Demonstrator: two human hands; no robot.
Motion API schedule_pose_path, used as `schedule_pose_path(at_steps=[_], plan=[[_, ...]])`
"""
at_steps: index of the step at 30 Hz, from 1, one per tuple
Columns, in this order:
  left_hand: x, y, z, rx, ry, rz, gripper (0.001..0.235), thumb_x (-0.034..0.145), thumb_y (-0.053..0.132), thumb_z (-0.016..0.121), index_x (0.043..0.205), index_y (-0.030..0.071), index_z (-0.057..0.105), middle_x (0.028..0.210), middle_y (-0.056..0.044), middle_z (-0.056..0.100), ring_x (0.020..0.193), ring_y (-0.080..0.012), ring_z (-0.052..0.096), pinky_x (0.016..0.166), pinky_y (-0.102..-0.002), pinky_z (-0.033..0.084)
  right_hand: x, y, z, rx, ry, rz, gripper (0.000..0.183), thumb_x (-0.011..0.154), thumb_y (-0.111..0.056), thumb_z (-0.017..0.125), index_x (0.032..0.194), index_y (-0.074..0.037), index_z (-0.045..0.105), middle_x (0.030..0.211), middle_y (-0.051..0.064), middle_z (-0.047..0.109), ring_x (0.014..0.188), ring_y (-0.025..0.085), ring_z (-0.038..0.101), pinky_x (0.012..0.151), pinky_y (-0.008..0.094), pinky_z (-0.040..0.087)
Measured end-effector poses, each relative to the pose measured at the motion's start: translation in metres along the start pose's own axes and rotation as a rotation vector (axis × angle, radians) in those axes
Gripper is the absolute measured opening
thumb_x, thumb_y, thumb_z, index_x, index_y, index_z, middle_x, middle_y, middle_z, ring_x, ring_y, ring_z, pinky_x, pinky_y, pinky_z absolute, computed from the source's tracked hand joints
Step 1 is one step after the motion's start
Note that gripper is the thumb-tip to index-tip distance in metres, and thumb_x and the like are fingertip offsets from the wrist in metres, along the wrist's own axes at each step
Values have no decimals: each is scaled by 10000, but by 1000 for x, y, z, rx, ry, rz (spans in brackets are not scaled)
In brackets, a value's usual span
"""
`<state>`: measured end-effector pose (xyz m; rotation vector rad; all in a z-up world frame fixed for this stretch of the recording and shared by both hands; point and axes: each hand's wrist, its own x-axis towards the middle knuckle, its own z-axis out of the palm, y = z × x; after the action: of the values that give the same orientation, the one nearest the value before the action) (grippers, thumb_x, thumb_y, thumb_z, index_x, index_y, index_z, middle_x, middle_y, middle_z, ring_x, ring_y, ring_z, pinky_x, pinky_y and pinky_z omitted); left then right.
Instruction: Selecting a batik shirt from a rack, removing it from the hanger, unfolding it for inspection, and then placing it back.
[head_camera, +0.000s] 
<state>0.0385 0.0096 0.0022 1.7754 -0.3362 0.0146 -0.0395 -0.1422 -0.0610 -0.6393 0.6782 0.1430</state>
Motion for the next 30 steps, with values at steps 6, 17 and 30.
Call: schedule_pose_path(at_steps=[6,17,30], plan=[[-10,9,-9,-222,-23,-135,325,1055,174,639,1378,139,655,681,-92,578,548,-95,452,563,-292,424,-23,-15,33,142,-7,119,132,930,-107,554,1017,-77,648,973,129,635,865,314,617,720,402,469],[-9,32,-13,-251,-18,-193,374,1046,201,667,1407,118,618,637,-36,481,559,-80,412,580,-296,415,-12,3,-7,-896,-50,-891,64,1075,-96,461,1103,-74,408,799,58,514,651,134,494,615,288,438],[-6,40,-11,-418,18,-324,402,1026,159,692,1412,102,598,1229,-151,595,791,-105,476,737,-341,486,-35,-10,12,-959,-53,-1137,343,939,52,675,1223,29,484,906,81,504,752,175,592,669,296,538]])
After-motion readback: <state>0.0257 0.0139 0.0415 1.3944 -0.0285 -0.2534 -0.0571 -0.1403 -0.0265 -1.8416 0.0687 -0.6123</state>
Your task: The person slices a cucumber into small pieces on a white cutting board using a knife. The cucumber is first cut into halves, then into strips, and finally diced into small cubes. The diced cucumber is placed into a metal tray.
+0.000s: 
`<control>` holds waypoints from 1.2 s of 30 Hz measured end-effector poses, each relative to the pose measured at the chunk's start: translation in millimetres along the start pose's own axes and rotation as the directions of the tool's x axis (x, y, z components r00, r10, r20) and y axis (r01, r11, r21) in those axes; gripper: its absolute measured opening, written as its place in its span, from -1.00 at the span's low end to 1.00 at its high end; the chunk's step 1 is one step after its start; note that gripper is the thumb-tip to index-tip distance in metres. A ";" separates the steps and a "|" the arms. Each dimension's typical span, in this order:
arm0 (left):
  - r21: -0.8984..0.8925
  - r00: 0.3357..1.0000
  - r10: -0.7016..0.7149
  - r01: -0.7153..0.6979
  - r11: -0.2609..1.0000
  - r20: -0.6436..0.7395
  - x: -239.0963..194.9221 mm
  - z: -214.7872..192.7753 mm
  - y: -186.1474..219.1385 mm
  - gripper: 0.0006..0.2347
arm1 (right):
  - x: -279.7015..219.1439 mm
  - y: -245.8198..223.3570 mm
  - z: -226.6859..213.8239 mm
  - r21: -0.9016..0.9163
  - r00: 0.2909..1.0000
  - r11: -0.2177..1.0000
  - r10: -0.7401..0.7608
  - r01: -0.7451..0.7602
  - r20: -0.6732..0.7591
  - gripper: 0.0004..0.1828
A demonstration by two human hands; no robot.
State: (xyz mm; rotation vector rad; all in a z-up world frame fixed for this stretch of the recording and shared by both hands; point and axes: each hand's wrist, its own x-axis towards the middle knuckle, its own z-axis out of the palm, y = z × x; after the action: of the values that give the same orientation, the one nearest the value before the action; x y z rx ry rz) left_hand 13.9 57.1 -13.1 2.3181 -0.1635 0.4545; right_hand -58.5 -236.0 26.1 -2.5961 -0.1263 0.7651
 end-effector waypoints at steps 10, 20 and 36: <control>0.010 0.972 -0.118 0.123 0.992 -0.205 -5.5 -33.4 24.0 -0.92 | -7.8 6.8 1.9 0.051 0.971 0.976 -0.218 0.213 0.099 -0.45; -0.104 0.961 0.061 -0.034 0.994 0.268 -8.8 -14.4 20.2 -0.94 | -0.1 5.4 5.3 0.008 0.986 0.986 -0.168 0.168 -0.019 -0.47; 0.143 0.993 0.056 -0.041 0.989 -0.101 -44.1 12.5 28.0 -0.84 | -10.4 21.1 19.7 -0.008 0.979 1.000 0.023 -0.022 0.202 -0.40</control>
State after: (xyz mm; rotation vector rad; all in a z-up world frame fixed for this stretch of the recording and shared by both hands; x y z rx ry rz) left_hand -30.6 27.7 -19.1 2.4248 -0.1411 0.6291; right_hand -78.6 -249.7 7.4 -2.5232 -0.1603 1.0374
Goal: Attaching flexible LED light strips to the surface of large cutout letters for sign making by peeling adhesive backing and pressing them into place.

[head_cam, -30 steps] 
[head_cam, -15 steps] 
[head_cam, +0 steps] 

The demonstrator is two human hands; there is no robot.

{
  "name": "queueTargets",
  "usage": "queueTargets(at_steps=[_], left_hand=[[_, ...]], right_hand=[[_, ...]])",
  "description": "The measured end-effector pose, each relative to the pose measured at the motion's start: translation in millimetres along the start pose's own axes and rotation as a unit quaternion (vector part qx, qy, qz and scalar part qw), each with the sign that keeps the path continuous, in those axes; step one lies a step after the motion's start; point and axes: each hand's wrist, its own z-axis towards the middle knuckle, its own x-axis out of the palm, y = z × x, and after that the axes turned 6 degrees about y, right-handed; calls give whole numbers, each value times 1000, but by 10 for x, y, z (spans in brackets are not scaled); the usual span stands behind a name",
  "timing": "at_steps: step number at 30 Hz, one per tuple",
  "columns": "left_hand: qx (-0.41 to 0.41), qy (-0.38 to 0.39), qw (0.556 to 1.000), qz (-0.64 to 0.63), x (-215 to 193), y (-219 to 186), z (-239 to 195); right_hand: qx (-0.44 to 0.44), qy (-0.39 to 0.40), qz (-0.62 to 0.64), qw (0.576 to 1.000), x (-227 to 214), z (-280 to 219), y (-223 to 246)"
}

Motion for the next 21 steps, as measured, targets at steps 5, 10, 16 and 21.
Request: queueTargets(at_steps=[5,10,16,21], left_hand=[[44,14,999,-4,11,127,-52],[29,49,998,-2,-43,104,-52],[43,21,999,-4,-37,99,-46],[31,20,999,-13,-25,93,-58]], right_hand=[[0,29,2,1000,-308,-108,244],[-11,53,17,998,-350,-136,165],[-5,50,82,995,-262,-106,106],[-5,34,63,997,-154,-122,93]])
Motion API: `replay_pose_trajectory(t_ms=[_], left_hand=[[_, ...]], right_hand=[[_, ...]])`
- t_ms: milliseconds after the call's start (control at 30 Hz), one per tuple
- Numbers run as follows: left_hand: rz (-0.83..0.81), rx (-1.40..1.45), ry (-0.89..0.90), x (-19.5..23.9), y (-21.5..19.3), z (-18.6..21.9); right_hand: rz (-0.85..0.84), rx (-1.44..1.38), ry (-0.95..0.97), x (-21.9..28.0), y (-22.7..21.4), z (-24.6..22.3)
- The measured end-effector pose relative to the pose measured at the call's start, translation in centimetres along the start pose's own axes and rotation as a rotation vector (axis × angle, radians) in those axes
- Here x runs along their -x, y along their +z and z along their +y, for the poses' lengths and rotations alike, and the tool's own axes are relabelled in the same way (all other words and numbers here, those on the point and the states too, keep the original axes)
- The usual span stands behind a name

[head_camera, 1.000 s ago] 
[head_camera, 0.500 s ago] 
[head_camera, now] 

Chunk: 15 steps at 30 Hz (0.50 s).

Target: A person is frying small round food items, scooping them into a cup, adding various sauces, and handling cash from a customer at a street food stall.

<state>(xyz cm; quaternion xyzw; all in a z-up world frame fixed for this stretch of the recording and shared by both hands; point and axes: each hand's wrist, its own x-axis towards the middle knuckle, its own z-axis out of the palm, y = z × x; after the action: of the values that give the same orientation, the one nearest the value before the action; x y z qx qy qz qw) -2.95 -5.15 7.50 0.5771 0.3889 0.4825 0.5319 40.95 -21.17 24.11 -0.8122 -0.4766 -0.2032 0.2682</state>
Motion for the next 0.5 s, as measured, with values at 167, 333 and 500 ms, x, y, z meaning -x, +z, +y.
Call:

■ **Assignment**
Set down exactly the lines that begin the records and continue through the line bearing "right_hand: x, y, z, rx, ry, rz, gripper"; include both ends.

■ **Your response**
Demonstrator: two human hands; no robot.
Motion API schedule_pose_path, used as `schedule_pose_path(at_steps=[_], plan=[[_, ...]])`
"""
at_steps: index of the step at 30 Hz, from 1, one per tuple
Columns, in this order:
  left_hand: x, y, z, rx, ry, rz, gripper (0.001..0.235), thumb_x (-0.034..0.145), thumb_y (-0.053..0.132), thumb_z (-0.016..0.121), index_x (0.043..0.205), index_y (-0.030..0.071), index_z (-0.057..0.105), middle_x (0.028..0.210), middle_y (-0.056..0.044), middle_z (-0.056..0.100), ring_x (0.020..0.193), ring_y (-0.080..0.012), ring_z (-0.052..0.096), pinky_x (0.016..0.166), pinky_y (-0.102..-0.002), pinky_z (-0.033..0.084)
  right_hand: x, y, z, rx, ry, rz, gripper (0.000..0.183), thumb_x (-0.011..0.154), thumb_y (-0.111..0.056), thumb_z (-0.017..0.125), index_x (0.032..0.194), index_y (-0.074..0.037), index_z (-0.045..0.105), middle_x (0.030..0.211), middle_y (-0.051..0.064), middle_z (-0.047..0.109), ring_x (0.014..0.188), ring_y (-0.025..0.085), ring_z (-0.038..0.101), pinky_x (0.012..0.151), pinky_y (-0.008..0.094), pinky_z (-0.040..0.087)

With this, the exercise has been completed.